Job Description
We are on the cusp of a new technological era. At Nexus Future Labs, we are defining the 2026 Horizon of artificial intelligence—focusing on autonomous agents, next-generation neural architectures, and sustainable deep learning models. We are seeking a visionary Senior AI Architect to lead our core research and engineering team in San Francisco.
In this role, you will not just build models; you will architect the future of human-machine interaction. You will work with state-of-the-art compute infrastructure to develop the next generation of LLMs and multi-modal systems that will power industries for years to come. If you are passionate about pushing the boundaries of what is possible in AI and want to shape the standards of 2026, we want to meet you.
Why Join Us?
- Work with the most advanced hardware stack available today and tomorrow.
- Competitive equity package and performance bonuses tied to model breakthroughs.
- Flexible remote-first culture with a hub in the heart of SF.
Responsibilities
- Design 2026-Ready Architectures: Spearhead the design of scalable, efficient, and robust neural network architectures capable of handling complex, multi-modal data streams.
- Agentic AI Implementation: Lead the development of autonomous AI agents that can plan, execute, and learn from complex, long-horizon tasks without human intervention.

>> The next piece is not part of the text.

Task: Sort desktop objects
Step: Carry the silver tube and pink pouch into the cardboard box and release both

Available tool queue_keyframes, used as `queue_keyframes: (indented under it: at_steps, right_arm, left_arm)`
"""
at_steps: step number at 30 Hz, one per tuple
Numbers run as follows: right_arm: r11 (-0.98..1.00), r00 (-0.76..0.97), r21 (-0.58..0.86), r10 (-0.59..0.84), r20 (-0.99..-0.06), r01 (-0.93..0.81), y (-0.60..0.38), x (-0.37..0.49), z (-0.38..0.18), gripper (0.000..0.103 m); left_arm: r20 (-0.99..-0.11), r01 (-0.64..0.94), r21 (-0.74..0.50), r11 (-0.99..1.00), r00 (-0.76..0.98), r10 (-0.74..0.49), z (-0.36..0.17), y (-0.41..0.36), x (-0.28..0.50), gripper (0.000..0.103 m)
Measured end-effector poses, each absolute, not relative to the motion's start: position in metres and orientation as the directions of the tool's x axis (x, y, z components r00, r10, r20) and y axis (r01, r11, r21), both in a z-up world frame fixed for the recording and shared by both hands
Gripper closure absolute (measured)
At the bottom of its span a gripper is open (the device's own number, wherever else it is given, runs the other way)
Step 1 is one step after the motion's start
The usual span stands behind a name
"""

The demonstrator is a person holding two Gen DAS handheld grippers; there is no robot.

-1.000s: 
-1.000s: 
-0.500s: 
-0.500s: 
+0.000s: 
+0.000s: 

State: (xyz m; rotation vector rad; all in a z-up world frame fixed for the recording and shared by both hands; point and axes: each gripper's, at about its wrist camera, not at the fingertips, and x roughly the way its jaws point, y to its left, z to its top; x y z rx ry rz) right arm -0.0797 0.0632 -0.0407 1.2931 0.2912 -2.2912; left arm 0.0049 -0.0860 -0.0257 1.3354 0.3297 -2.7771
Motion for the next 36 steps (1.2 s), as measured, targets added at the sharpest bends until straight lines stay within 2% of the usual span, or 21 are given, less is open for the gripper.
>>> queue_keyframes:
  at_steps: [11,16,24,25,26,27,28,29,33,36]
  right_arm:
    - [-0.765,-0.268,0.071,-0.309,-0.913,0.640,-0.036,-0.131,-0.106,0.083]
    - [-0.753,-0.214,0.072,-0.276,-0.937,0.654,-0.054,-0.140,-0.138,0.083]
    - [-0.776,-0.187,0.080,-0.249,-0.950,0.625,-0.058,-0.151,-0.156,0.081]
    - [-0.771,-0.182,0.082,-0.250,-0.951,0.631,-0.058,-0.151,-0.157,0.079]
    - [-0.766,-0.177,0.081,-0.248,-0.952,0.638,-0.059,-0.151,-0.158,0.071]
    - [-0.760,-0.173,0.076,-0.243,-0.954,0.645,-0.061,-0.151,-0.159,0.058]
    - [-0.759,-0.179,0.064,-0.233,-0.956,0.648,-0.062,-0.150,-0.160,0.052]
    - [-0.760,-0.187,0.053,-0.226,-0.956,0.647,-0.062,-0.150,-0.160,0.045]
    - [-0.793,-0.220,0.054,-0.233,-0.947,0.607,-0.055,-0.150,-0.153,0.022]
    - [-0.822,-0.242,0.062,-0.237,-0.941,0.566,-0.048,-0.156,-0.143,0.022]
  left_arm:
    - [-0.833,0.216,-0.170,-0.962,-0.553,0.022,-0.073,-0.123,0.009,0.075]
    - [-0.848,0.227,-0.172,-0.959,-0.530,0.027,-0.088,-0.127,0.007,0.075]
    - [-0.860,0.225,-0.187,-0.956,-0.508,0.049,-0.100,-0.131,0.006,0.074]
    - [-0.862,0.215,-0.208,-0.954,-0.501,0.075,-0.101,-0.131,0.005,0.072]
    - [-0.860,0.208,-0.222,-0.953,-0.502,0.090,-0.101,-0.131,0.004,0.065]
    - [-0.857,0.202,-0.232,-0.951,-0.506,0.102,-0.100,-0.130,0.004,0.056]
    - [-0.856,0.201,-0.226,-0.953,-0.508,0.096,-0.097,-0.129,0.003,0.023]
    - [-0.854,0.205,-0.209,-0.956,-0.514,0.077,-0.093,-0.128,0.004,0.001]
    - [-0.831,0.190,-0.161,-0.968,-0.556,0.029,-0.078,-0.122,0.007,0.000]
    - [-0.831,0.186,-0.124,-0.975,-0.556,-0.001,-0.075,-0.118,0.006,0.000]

- Optimization & Efficiency: Implement aggressive quantization, pruning, and distillation techniques to reduce inference costs while maintaining model accuracy.
- Research Leadership: Publish high-impact research papers and contribute to open-source communities to establish Nexus Future Labs as a thought leader in the 2026 AI landscape.

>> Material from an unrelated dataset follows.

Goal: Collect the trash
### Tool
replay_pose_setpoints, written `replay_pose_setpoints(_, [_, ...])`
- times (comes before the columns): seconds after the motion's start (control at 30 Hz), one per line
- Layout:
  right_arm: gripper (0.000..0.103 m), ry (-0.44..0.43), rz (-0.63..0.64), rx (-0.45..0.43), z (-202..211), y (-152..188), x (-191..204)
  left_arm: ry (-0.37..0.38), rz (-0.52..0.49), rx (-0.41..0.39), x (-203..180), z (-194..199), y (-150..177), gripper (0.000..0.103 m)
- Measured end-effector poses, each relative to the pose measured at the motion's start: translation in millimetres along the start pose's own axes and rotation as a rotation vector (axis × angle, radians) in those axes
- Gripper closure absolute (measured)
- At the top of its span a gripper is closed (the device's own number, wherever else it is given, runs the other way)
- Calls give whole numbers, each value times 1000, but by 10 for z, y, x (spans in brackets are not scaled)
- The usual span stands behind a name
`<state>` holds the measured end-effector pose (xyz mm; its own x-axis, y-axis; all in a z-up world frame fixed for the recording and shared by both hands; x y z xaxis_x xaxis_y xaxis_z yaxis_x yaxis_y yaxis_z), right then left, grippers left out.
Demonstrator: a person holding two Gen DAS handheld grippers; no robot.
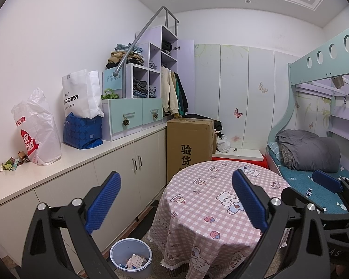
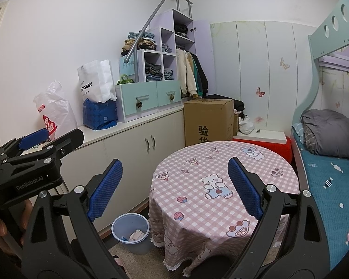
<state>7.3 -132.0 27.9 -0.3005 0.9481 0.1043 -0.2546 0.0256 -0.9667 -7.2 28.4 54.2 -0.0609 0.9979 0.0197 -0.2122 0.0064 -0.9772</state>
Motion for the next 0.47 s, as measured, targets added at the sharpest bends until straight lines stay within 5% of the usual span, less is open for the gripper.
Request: replay_pose_setpoints(0.47, [13,-3,-10,27,-92,61,-58,1,-4,29,113,-111,106,8])
Point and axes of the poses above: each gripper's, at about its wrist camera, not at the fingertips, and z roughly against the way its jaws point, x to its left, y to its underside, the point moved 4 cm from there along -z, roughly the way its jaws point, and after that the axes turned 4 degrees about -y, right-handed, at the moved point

- Model Evaluation: Establish rigorous benchmarks and evaluation frameworks to ensure model safety, fairness, and alignment with human values.
- Technical Mentorship: Mentor junior architects and engineers, fostering a culture of continuous learning and technical excellence.
Qualifications
- Education: Ph.D. or Master’s degree in Computer Science, Machine Learning, or a related quantitative field.
- Experience: 8+ years of professional experience in building and deploying large-scale machine learning systems.
- Technical Skills: Deep expertise in PyTorch, TensorFlow, or JAX with a strong command of distributed training frameworks (Ray, Kubernetes).
- Mathematical Proficiency: Strong background in Linear Algebra, Calculus, Probability, and Statistics.
- Software Engineering: Excellent software engineering practices, including CI/CD, testing, and code reviews.
- Soft Skills: Exceptional communication skills with the ability to translate complex technical concepts for cross-functional teams.